--- PROBLEM ---
Transcribe the listing below exactly, without pictures.

--- DATA SECTION ---
%%

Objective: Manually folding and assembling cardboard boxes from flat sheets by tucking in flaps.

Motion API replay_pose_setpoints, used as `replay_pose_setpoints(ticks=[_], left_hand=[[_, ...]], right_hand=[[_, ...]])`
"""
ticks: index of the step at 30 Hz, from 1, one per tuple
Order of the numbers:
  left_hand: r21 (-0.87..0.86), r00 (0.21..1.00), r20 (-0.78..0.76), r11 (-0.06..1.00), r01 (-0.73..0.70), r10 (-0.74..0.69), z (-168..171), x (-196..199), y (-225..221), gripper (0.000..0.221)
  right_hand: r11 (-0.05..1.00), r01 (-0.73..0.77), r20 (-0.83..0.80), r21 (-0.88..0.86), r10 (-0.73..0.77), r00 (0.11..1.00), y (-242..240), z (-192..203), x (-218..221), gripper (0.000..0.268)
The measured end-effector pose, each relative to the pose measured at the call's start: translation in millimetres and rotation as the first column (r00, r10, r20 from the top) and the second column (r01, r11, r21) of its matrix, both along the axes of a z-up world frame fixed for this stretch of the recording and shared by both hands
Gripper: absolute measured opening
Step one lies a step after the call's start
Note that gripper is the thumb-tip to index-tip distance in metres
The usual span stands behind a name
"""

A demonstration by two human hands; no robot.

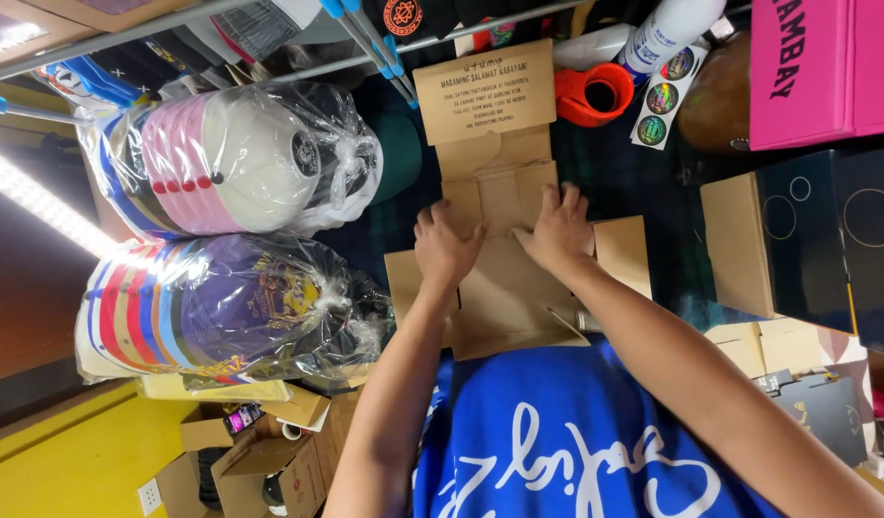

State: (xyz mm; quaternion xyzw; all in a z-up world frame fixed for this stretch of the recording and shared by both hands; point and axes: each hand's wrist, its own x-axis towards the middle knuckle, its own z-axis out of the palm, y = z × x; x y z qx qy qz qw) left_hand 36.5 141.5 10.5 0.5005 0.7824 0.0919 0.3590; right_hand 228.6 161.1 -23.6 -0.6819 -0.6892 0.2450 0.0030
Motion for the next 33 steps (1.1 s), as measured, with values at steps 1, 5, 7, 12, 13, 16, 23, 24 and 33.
replay_pose_setpoints(ticks=[1, 5, 7, 12, 13, 16, 23, 24, 33], left_hand=[[0.043, 0.994, -0.109, 0.999, -0.009, 0.014, -24, 2, 6, 0.080], [0.071, 0.955, -0.296, 0.997, -0.011, 0.031, -39, 13, 20, 0.092], [0.062, 0.969, -0.246, 0.998, 0.005, 0.010, -43, 13, 23, 0.092], [0.000, 0.998, 0.046, 0.999, 0.035, -0.035, -14, -33, 20, 0.103], [0.052, 0.960, 0.276, 0.996, -0.072, 0.055, -9, -48, 10, 0.095], [0.064, 0.774, 0.621, 0.976, -0.209, 0.124, 24, -63, -14, 0.092], [-0.010, 0.941, 0.338, 1.000, -0.012, 0.015, -33, -61, -27, 0.067], [-0.008, 0.940, 0.341, 1.000, -0.008, 0.010, -41, -60, -31, 0.067], [0.036, 0.969, 0.032, 0.969, 0.244, -0.245, -7, -51, -60, 0.052]], right_hand=[[0.999, 0.035, 0.062, -0.003, -0.035, 0.997, 5, -4, -3, 0.090], [0.998, 0.062, 0.134, -0.019, -0.059, 0.989, 18, -5, -4, 0.096], [0.999, 0.035, 0.138, 0.034, -0.039, 0.990, 20, -29, -1, 0.090], [0.996, 0.085, 0.040, -0.038, -0.084, 0.996, 26, -11, 13, 0.082], [0.984, 0.166, -0.087, -0.064, -0.172, 0.981, 26, -13, 22, 0.075], [0.959, 0.253, -0.245, -0.126, -0.277, 0.929, 13, -20, 47, 0.066], [0.944, 0.222, -0.386, -0.243, -0.304, 0.871, -44, 4, 62, 0.061], [0.944, 0.226, -0.385, -0.240, -0.306, 0.871, -49, 12, 61, 0.061], [0.973, 0.116, -0.326, -0.200, -0.178, 0.929, -64, 31, 63, 0.064]])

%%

--- PROBLEM SOLUTION ---
Objective: Manually folding and assembling cardboard boxes from flat sheets by tucking in flaps.

Motion API replay_pose_setpoints, used as `replay_pose_setpoints(ticks=[_], left_hand=[[_, ...]], right_hand=[[_, ...]])`
"""
ticks: index of the step at 30 Hz, from 1, one per tuple
Order of the numbers:
  left_hand: r21 (-0.87..0.86), r00 (0.21..1.00), r20 (-0.78..0.76), r11 (-0.06..1.00), r01 (-0.73..0.70), r10 (-0.74..0.69), z (-168..171), x (-196..199), y (-225..221), gripper (0.000..0.221)
  right_hand: r11 (-0.05..1.00), r01 (-0.73..0.77), r20 (-0.83..0.80), r21 (-0.88..0.86), r10 (-0.73..0.77), r00 (0.11..1.00), y (-242..240), z (-192..203), x (-218..221), gripper (0.000..0.268)
The measured end-effector pose, each relative to the pose measured at the call's start: translation in millimetres and rotation as the first column (r00, r10, r20 from the top) and the second column (r01, r11, r21) of its matrix, both along the axes of a z-up world frame fixed for this stretch of the recording and shared by both hands
Gripper: absolute measured opening
Step one lies a step after the call's start
Note that gripper is the thumb-tip to index-tip distance in metres
The usual span stands behind a name
"""

A demonstration by two human hands; no robot.


State: (xyz mm; quaternion xyzw; all in a z-up world frame fixed for this stretch of the recording and shared by both hands; point and axes: each hand's wrist, its own x-axis towards the middle knuckle, its own z-axis out of the palm, y = z × x; x y z qx qy qz qw) left_hand 36.5 141.5 10.5 0.5005 0.7824 0.0919 0.3590; right_hand 228.6 161.1 -23.6 -0.6819 -0.6892 0.2450 0.0030
Motion for the next 33 steps (1.1 s), as measured, with values at steps 1, 5, 7, 12, 13, 16, 23, 24 and 33.
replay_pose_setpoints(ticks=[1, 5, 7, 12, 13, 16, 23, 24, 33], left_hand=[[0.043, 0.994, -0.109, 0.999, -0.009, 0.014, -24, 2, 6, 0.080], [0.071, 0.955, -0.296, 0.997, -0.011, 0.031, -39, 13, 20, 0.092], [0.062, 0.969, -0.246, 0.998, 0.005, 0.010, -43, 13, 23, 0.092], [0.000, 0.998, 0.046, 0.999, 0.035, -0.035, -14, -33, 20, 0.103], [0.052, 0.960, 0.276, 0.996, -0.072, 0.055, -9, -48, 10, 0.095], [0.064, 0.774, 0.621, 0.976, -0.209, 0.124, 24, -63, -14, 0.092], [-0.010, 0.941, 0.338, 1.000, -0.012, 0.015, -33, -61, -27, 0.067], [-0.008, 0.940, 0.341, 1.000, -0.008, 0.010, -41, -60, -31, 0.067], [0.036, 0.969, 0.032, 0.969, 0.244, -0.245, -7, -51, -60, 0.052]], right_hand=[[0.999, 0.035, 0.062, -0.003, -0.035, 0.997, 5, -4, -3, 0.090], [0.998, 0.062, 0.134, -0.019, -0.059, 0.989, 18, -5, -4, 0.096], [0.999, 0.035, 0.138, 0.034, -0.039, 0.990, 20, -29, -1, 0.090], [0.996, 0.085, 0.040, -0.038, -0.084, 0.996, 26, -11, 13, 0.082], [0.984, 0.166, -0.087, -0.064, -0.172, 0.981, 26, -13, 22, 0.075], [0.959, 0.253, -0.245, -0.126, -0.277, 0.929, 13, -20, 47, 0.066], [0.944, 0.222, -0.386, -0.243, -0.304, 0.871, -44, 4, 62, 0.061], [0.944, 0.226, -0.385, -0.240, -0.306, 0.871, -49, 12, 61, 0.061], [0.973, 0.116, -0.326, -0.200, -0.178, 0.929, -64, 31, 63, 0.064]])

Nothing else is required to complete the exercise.